EXERCISE REQUIREMENTS >>
Your output should be the full listing, unchanged.

SOURCE MATERIAL >>
● ● ●

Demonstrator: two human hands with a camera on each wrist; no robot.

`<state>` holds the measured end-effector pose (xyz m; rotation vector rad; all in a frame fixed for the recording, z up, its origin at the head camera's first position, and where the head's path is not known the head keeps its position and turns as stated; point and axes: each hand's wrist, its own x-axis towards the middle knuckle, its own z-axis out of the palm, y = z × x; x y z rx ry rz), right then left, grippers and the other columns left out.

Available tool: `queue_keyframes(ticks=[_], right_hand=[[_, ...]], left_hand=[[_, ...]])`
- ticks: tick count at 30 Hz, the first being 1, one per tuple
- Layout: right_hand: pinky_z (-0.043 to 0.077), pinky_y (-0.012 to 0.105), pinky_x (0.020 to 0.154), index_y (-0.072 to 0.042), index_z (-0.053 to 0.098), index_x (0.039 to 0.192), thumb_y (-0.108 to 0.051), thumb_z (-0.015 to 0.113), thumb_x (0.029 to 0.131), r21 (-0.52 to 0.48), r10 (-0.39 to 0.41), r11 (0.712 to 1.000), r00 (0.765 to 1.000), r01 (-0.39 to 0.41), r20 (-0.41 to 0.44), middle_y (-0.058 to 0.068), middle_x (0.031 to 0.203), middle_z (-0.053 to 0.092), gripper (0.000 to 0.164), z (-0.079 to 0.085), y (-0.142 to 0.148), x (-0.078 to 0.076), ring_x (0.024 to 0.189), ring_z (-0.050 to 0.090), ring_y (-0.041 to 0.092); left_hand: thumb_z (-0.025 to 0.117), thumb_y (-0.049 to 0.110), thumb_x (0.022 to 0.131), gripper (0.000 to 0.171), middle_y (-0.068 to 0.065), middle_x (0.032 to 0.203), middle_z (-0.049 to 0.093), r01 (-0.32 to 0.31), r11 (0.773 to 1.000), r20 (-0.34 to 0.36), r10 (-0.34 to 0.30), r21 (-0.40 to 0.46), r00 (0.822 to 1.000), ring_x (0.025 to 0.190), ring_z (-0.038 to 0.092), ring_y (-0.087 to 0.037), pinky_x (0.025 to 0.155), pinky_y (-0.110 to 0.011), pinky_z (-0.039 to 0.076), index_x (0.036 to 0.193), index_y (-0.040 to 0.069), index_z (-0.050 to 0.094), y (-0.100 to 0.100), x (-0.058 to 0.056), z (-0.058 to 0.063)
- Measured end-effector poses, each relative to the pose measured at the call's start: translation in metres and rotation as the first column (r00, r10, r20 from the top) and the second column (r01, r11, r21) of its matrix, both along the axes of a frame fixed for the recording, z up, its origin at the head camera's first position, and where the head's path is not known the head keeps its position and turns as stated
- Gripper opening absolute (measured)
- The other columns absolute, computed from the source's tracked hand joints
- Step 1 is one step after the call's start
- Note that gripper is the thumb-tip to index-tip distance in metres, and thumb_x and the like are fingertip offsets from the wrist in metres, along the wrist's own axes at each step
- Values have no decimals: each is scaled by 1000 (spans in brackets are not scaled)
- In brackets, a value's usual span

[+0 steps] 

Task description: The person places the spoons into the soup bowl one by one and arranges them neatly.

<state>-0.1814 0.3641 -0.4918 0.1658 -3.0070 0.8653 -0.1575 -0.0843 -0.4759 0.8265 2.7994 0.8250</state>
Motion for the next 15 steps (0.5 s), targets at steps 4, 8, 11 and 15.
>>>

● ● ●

EXERCISE OUTPUT >>
Demonstrator: two human hands with a camera on each wrist; no robot.

`<state>` holds the measured end-effector pose (xyz m; rotation vector rad; all in a frame fixed for the recording, z up, its origin at the head camera's first position, and where the head's path is not known the head keeps its position and turns as stated; point and axes: each hand's wrist, its own x-axis towards the middle knuckle, its own z-axis out of the palm, y = z × x; x y z rx ry rz), right then left, grippers and the other columns left out.

Available tool: `queue_keyframes(ticks=[_], right_hand=[[_, ...]], left_hand=[[_, ...]])`
- ticks: tick count at 30 Hz, the first being 1, one per tuple
- Layout: right_hand: pinky_z (-0.043 to 0.077), pinky_y (-0.012 to 0.105), pinky_x (0.020 to 0.154), index_y (-0.072 to 0.042), index_z (-0.053 to 0.098), index_x (0.039 to 0.192), thumb_y (-0.108 to 0.051), thumb_z (-0.015 to 0.113), thumb_x (0.029 to 0.131), r21 (-0.52 to 0.48), r10 (-0.39 to 0.41), r11 (0.712 to 1.000), r00 (0.765 to 1.000), r01 (-0.39 to 0.41), r20 (-0.41 to 0.44), middle_y (-0.058 to 0.068), middle_x (0.031 to 0.203), middle_z (-0.053 to 0.092), gripper (0.000 to 0.164), z (-0.079 to 0.085), y (-0.142 to 0.148), x (-0.078 to 0.076), ring_x (0.024 to 0.189), ring_z (-0.050 to 0.090), ring_y (-0.041 to 0.092); left_hand: thumb_z (-0.025 to 0.117), thumb_y (-0.049 to 0.110), thumb_x (0.022 to 0.131), gripper (0.000 to 0.171), middle_y (-0.068 to 0.065), middle_x (0.032 to 0.203), middle_z (-0.049 to 0.093), r01 (-0.32 to 0.31), r11 (0.773 to 1.000), r20 (-0.34 to 0.36), r10 (-0.34 to 0.30), r21 (-0.40 to 0.46), r00 (0.822 to 1.000), ring_x (0.025 to 0.190), ring_z (-0.038 to 0.092), ring_y (-0.087 to 0.037), pinky_x (0.025 to 0.155), pinky_y (-0.110 to 0.011), pinky_z (-0.039 to 0.076), index_x (0.036 to 0.193), index_y (-0.040 to 0.069), index_z (-0.050 to 0.094), y (-0.100 to 0.100), x (-0.058 to 0.056), z (-0.058 to 0.063)
- Measured end-effector poses, each relative to the pose measured at the call's start: translation in metres and rotation as the first column (r00, r10, r20 from the top) and the second column (r01, r11, r21) of its matrix, both along the axes of a frame fixed for the recording, z up, its origin at the head camera's first position, and where the head's path is not known the head keeps its position and turns as stated
- Gripper opening absolute (measured)
- The other columns absolute, computed from the source's tracked hand joints
- Step 1 is one step after the call's start
- Note that gripper is the thumb-tip to index-tip distance in metres, and thumb_x and the like are fingertip offsets from the wrist in metres, along the wrist's own axes at each step
- Values have no decimals: each is scaled by 1000 (spans in brackets are not scaled)
- In brackets, a value's usual span

[+0 steps] 

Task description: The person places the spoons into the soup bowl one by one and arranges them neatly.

<state>-0.1814 0.3641 -0.4918 0.1658 -3.0070 0.8653 -0.1575 -0.0843 -0.4759 0.8265 2.7994 0.8250</state>
Motion for the next 15 steps (0.5 s), targets at steps 4, 8, 11 and 15.
>>>

The output for this exercise is complete.